# Задача классификации лидов (потенциальных покупателей)

## Информация

An education company named X Education sells online courses to industry professionals. On any given day, many professionals who are interested in the courses land on their website and browse for courses.

The company markets its courses on several websites and search engines like Google. Once these people land on the website, they might browse the courses or fill up a form for the course or watch some videos. When these people fill up a form providing their email address or phone number, they are classified to be a lead. Moreover, the company also gets leads through past referrals. Once these leads are acquired, employees from the sales team start making calls, writing emails, etc. Through this process, some of the leads get converted while most do not. The typical lead conversion rate at X education is around 30%.

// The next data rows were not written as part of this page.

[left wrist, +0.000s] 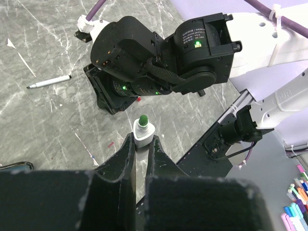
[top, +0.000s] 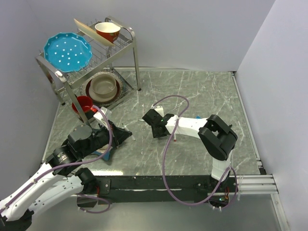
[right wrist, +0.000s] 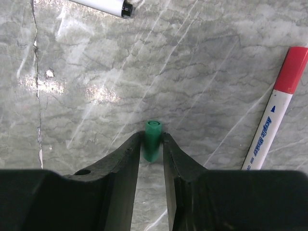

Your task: Insert the pens into the pen caps

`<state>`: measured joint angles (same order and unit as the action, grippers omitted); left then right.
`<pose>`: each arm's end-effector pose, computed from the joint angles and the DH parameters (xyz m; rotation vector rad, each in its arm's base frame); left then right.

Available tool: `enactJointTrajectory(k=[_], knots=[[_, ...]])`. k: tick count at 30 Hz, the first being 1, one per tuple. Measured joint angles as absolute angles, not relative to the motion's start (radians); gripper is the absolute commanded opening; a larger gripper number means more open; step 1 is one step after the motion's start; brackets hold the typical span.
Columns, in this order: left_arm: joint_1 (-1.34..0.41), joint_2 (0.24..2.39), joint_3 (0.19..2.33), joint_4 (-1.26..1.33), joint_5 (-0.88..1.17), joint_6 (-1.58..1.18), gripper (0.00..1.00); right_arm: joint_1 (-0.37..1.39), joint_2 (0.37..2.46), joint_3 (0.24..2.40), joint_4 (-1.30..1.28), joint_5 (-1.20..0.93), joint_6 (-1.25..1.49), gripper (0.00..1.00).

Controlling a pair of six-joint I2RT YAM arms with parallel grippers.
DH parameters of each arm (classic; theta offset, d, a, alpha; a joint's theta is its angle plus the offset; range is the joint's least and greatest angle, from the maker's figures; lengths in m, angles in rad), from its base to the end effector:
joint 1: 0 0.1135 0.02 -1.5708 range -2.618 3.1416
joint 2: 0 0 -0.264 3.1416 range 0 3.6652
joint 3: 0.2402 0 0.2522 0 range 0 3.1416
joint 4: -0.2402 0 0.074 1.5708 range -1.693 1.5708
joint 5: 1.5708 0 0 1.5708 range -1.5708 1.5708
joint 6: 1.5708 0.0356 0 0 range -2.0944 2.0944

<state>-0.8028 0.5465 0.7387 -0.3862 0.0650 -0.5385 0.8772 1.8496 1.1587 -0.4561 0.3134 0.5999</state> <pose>0.0893 -0.0958 0.3353 0.2978 1.8585 -1.0099 0.2412 0.2729 0.1591 -0.2739 2.6078 0.0734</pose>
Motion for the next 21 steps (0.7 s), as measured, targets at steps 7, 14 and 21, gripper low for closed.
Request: enactJointTrajectory(k=[7,14,21], knots=[[-0.803,0.553,0.734,-0.363,0.103,-0.539,0.01,0.877,1.847,1.143,-0.422,0.295,0.587,0.19],[-0.803,0.585,0.72,-0.322,0.166,-0.546,0.01,0.877,1.802,1.072,-0.346,0.295,0.584,0.09],[-0.803,0.599,0.685,-0.275,0.241,-0.571,0.01,0.877,1.717,0.951,-0.249,0.297,0.602,0.06]])
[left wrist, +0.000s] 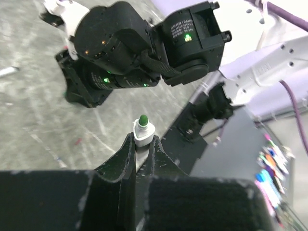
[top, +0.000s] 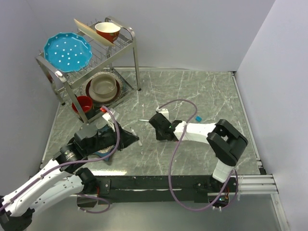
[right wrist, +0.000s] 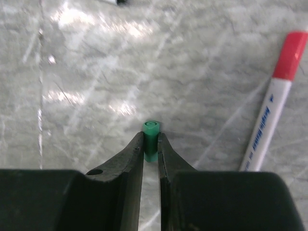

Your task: Insert the pens into the pen caps

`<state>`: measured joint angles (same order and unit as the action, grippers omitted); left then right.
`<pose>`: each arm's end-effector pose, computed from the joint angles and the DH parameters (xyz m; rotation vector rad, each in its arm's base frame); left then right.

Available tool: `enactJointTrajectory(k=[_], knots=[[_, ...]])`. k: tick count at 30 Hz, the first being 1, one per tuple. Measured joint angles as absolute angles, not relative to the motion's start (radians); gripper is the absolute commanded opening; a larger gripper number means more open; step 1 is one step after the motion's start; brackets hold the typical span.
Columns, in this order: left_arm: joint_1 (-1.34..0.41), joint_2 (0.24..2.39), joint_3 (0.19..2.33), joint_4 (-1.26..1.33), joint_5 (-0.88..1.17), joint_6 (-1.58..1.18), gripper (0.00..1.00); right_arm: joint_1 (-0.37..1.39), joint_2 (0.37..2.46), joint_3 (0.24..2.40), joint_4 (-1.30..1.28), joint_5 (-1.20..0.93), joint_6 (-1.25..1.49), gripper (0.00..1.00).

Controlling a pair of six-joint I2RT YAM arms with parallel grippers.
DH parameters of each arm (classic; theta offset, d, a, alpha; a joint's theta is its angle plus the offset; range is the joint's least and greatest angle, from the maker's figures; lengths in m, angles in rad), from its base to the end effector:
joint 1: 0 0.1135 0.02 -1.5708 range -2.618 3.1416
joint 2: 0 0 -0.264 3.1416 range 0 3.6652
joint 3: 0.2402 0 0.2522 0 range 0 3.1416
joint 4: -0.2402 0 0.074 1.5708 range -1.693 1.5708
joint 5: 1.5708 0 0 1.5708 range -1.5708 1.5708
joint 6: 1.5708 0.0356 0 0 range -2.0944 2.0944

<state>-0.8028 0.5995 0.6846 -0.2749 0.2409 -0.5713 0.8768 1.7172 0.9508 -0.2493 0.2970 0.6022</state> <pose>0.0964 -0.1121 0.3226 0.4102 1.8747 -1.1793 0.2213 0.2497 0.1562 -0.2394 2.5207 0.2061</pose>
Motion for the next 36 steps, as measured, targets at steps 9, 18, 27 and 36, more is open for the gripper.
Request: enactJointTrajectory(k=[9,18,27,36], knots=[[-0.803,0.728,0.642,-0.173,0.369,-0.606,0.01,0.877,1.544,0.833,-0.234,0.296,0.62,0.05],[-0.803,0.849,0.627,-0.106,0.408,-0.621,0.01,0.877,1.251,0.757,-0.171,0.299,0.616,0.05],[-0.803,0.934,0.626,-0.041,0.453,-0.64,0.01,0.877,0.983,0.688,-0.095,0.253,0.605,0.05],[-0.803,1.002,0.627,0.018,0.529,-0.648,0.01,0.877,0.835,0.659,-0.025,0.162,0.609,0.05]])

Now, although X Education gets a lot of leads, its lead conversion rate is very poor. For example, if, say, they acquire 100 leads in a day, only about 30 of them are converted. To make this process more efficient, the company wishes to identify the most potential leads, also known as ‘Hot Leads’. If they successfully identify this set of leads, the lead conversion rate should go up as the sales team will now be focusing more on communicating with the potential leads rather than making calls to everyone.

There are a lot of leads generated in the initial stage (top) but only a few of them come out as paying customers from the bottom. In the middle stage, you need to nurture the potential leads well (i.e. educating the leads about the product, constantly communicating, etc. ) in order to get a higher lead conversion.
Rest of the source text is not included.